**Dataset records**
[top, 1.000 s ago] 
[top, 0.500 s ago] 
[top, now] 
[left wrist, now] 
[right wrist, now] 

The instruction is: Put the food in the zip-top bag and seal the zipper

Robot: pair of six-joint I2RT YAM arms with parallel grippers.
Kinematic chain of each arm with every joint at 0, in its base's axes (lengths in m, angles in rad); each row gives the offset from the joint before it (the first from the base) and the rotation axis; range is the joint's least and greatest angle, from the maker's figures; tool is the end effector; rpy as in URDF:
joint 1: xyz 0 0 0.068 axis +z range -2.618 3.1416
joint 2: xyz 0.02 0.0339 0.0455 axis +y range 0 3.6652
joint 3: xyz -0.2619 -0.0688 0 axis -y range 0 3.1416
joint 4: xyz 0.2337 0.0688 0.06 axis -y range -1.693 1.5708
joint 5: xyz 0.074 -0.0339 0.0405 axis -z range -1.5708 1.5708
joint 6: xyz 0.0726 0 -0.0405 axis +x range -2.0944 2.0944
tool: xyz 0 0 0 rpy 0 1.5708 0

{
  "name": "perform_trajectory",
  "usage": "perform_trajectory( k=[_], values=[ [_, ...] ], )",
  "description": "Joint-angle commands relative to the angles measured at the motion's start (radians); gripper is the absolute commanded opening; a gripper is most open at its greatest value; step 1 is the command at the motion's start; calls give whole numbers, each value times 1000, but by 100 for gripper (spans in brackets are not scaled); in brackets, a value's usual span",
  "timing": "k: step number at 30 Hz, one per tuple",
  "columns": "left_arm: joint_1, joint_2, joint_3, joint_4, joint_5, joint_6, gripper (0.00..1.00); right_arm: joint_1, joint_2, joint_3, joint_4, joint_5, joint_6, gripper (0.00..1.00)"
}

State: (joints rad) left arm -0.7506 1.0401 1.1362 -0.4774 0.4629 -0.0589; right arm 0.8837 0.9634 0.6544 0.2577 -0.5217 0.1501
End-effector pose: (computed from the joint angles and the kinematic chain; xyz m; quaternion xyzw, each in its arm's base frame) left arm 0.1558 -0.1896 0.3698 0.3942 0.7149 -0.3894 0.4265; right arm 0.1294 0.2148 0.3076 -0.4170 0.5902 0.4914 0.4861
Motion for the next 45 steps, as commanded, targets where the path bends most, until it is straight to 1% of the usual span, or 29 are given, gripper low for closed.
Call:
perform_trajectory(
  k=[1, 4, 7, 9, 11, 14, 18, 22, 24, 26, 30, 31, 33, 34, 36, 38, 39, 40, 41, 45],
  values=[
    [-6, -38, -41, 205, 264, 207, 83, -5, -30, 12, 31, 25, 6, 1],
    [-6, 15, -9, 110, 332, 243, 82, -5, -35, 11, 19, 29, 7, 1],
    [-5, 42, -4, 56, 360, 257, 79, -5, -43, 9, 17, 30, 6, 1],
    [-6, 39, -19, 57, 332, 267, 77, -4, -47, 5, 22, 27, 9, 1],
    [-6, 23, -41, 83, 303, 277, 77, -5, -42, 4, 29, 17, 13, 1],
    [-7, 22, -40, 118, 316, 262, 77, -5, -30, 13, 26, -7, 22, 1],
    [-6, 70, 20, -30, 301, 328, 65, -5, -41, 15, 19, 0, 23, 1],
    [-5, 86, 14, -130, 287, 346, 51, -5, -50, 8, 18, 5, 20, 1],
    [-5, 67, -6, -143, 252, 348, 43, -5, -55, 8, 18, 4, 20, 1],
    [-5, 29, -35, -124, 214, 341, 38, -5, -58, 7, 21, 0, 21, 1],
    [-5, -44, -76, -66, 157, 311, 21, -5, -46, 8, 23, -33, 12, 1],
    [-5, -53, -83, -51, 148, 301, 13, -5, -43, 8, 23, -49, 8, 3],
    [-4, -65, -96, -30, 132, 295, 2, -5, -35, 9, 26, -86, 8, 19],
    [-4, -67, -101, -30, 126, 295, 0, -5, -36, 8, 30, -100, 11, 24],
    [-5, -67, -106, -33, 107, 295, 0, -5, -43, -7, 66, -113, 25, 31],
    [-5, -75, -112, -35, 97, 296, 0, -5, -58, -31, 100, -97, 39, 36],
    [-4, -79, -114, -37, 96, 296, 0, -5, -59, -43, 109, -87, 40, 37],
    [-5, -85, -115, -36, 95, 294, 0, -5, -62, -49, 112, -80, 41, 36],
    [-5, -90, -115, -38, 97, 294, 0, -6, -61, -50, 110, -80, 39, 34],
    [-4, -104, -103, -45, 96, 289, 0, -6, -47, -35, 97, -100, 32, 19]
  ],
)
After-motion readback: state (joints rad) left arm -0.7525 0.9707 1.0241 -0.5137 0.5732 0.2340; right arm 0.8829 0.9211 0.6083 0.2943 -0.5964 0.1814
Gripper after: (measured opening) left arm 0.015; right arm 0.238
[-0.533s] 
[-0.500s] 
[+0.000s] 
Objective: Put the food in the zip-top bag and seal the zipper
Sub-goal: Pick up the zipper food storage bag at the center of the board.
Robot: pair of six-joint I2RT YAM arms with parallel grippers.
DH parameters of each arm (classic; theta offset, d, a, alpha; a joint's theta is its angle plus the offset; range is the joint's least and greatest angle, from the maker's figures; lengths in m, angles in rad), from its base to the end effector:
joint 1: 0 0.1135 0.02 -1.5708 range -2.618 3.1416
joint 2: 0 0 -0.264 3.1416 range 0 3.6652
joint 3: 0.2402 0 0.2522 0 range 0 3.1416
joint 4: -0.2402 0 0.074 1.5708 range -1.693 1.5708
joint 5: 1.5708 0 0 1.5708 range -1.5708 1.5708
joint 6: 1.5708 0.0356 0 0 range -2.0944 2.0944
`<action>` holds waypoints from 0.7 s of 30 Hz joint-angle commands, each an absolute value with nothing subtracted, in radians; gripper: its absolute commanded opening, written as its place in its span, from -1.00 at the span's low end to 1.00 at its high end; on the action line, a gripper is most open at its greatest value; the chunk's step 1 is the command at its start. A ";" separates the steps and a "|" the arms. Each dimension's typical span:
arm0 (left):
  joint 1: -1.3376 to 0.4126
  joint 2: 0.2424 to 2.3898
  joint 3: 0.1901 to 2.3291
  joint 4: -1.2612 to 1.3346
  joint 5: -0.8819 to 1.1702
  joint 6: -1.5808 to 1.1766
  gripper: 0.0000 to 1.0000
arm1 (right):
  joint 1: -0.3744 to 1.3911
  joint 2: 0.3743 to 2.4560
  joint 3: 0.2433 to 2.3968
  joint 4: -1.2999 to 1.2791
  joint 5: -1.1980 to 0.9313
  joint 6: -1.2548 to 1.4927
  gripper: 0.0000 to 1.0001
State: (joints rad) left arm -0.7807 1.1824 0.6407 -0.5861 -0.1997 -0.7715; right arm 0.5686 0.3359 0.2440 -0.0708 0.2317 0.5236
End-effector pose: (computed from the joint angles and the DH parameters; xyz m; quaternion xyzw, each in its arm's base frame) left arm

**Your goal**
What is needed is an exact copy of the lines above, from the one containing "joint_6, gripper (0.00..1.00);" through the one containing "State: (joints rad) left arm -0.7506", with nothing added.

**Output of the task**
  "columns": "left_arm: joint_1, joint_2, joint_3, joint_4, joint_5, joint_6, gripper (0.00..1.00); right_arm: joint_1, joint_2, joint_3, joint_4, joint_5, joint_6, gripper (0.00..1.00)"
}

State: (joints rad) left arm -0.7506 1.0401 1.1362 -0.4774 0.4629 -0.0589; right arm 0.8837 0.9634 0.6544 0.2577 -0.5217 0.1501

This exercise has been fully answered.